1903-’04: There were 15 teachers for the 9 Rural Schools in Milford Twp, 5 men and 10 woman and a total of 168 students.

1909-’11 Louise Rierson (Mrs Frank Menzel)

1917: No.3-Pleasant Grove, Miss Olive Tegland, also, Miss Agnes Lundeberg (Hofsted) school unknown. At this time, Maude Wakefield was the Story County Supt of Schools. She had taught at a one room school in Milford Twp.

1918-’19 Grace Olson at School Number 1. See Page 12.

OTHER Rural 1-ROOM TEACHERS from Milford Twp found in reports, but their year of teaching is not known are: No.9-Bateman (aka Bridwell): Miss Thornton and Miss Aris Cole.

Miss Maude Wakefield,who was later the Story County Supt, again not sure of her tenure, but know to be in 1917.

One thing becomes evident when comparing the names from one year to those of even a short time later and that is the large turnover of teachers.

Ol’ Milford Farmer wonder if, “Man who mix poison ivy with four leaf clover, have a rash of good luck”.

Moving the Rural Schools Together
(Ties in with articles on page 12 & 13)

Milford Township, a 36 square mile township, was among Iowa’s earlier consolidated schools and was organized in 1920. Story County was one of the first two counties in the state to completely eliminate all their rural one room schools. It is interesting to note that at the time of some of the consolidation votes, three of the one room schools within Milford Twp were closed- two “for lack of students” (whatever that means) and the third because there was no place to “board” the teacher.

In 1920 when Milford Township Consolidated School was formed, three rural schools- Numbers 3, 6 and 9- were sold at public auction and not moved. No 3 school was the only brick structure.
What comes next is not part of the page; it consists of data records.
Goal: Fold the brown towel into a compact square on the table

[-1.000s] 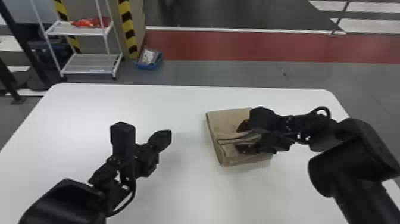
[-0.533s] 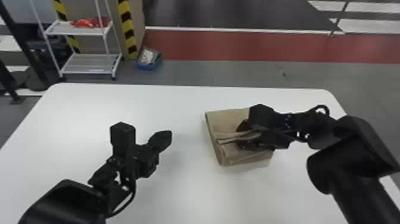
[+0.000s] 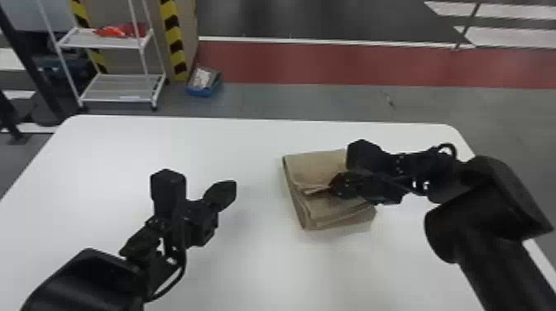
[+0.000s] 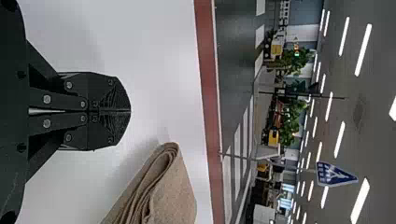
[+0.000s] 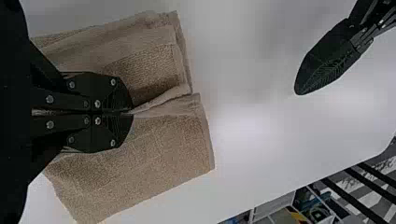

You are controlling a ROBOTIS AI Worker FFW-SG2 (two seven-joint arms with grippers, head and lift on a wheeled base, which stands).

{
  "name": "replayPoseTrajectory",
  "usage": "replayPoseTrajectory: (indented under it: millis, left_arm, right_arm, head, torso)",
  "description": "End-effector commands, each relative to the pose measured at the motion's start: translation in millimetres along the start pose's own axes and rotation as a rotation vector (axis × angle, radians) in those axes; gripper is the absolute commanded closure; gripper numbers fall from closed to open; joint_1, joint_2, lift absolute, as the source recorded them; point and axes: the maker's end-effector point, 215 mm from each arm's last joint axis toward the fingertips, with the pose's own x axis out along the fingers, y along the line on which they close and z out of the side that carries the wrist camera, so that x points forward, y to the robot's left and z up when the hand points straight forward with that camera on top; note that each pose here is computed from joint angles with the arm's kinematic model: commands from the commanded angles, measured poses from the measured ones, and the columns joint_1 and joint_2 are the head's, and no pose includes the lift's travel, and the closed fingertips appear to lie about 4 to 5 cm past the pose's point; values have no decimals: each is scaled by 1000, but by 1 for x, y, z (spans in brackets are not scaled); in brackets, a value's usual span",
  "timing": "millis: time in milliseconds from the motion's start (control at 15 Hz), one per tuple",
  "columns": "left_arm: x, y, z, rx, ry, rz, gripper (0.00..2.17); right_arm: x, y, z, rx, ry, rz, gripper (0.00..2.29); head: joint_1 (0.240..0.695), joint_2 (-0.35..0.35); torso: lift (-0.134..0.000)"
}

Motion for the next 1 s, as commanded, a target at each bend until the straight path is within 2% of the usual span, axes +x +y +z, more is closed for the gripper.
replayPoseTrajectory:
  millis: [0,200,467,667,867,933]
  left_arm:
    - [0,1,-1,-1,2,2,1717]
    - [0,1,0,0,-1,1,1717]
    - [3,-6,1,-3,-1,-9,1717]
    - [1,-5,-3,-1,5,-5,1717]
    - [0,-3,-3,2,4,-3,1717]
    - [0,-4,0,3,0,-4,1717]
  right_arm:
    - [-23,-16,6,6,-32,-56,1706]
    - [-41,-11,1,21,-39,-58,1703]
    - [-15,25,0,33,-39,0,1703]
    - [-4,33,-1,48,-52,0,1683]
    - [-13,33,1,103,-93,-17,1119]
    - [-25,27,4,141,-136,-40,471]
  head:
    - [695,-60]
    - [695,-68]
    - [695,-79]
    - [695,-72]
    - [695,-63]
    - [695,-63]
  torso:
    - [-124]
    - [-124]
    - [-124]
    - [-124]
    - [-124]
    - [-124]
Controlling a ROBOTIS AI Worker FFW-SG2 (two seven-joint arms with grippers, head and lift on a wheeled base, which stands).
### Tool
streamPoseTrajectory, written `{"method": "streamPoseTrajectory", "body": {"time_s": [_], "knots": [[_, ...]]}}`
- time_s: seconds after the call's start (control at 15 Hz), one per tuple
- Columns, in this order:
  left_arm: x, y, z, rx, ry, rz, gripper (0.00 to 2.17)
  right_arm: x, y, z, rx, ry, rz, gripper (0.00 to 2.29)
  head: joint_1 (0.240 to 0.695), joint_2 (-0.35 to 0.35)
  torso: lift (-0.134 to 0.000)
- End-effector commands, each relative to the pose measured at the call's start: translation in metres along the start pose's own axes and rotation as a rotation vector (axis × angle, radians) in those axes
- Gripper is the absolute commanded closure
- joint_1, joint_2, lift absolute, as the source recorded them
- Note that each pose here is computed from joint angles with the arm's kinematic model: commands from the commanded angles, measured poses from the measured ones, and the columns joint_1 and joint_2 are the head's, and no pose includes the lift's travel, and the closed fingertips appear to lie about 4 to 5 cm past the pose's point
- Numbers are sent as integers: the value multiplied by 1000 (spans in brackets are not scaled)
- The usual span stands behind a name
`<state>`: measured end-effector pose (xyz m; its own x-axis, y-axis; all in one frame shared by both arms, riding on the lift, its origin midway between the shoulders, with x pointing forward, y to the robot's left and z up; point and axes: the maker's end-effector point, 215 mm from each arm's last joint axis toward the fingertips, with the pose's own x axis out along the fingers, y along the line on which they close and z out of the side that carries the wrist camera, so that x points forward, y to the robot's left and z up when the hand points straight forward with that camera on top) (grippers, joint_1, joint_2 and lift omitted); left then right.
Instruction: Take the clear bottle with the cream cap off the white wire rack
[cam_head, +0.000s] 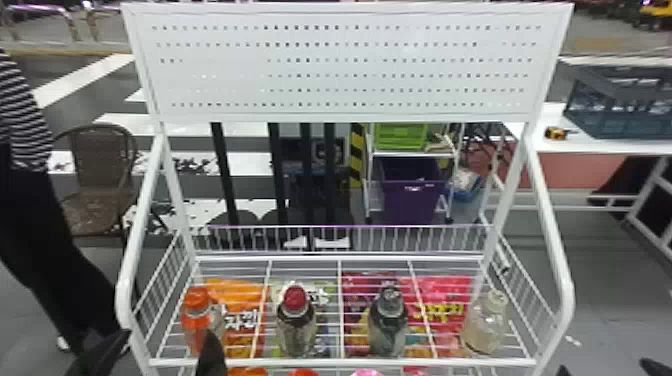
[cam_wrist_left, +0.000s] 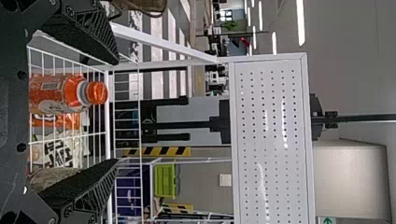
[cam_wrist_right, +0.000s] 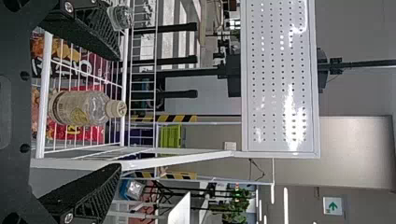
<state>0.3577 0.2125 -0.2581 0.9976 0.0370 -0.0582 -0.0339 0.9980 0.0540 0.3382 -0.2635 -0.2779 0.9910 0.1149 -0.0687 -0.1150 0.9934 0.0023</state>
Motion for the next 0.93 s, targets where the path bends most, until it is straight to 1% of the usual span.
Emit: {"method": "streamPoseTrajectory", "body": {"time_s": [0.0, 0.6, 0.73, 0.87], "knots": [[0, 0, 0, 0, 0, 0, 144, 0, 0, 2, 0, -2, 0, 87, 499, 0, 0], [-1, -1, 3, 0, -3, -2, 144, -1, 4, 1, 0, -2, 17, 87, 499, 0, 0], [-2, -1, 4, -1, -4, -3, 144, 1, 0, -7, 3, 5, 3, 87, 499, 0, 0], [-1, -2, 5, -3, -7, -6, 144, 16, -2, -26, -21, -29, -4, 87, 499, 0, 0]]}}
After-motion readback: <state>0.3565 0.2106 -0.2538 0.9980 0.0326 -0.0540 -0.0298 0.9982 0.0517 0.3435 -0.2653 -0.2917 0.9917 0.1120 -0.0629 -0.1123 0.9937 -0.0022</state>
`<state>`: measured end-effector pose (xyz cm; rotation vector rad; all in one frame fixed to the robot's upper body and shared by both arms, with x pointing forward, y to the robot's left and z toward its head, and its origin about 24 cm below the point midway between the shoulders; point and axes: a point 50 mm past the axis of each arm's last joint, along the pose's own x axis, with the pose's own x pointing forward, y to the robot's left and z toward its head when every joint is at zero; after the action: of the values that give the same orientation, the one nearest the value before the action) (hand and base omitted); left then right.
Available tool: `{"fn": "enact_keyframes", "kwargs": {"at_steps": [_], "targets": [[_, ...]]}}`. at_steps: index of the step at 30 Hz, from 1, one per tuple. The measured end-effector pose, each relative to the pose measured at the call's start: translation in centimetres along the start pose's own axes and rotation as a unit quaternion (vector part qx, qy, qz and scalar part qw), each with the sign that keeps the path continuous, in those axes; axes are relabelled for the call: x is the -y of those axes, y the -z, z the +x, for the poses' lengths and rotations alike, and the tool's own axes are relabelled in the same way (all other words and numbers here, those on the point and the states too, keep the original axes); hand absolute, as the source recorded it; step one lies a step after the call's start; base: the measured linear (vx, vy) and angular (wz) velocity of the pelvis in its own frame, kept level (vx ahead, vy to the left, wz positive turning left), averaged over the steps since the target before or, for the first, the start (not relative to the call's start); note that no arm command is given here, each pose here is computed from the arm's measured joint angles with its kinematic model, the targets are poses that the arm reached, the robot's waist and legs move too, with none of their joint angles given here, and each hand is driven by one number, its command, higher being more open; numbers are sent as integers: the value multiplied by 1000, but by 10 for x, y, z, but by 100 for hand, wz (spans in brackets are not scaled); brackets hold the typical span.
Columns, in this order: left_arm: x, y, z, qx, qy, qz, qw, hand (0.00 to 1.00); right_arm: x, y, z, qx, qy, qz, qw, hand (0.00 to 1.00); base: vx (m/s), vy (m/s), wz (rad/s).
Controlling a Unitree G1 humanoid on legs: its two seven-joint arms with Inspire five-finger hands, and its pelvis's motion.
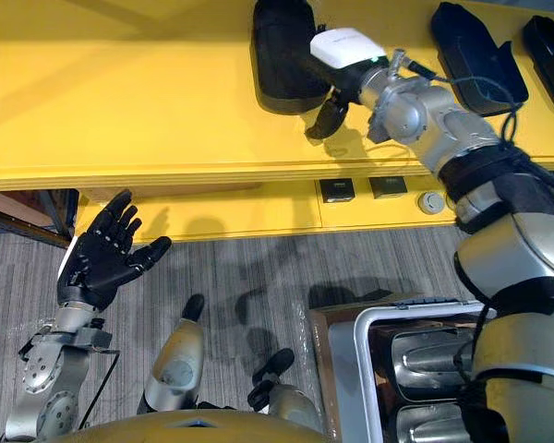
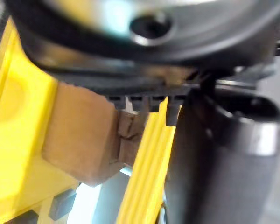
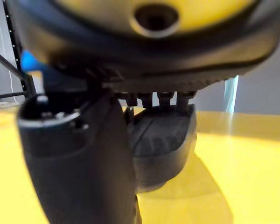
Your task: Walk over and take three plastic housings, then place them on the shelf
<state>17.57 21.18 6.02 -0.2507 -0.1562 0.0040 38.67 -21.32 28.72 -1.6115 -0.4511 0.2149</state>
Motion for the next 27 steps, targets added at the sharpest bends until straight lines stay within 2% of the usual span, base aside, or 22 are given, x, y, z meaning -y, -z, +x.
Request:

The others, numbers 1, 2, 4, 7, and 8 were moved to Sec 15 and joined with number 5 to form the site used for the consolidated school effort for the first nine grades and, a year later, the 10th grade. This is the explanation of why, for years, our School might be referred to as “Milford Township Consolidated Schools”- plural. The construction of the Milford Twp Consolidated School, a brick structure, shows the corner stone was set in 1923. The first graduation class was in 1927.

An interesting fact is that, in the State of Iowa, the first one-acre one-room school site that met the requirements of waiting 20-years after the site was no longer used to be granted back to the adjacent family farm was in Milford Twp. The Roy Borton family went through the Story County Court system in 1965 to regain the No 1 school plot or the one acre site on the NE corner of their farm in Sec. 11.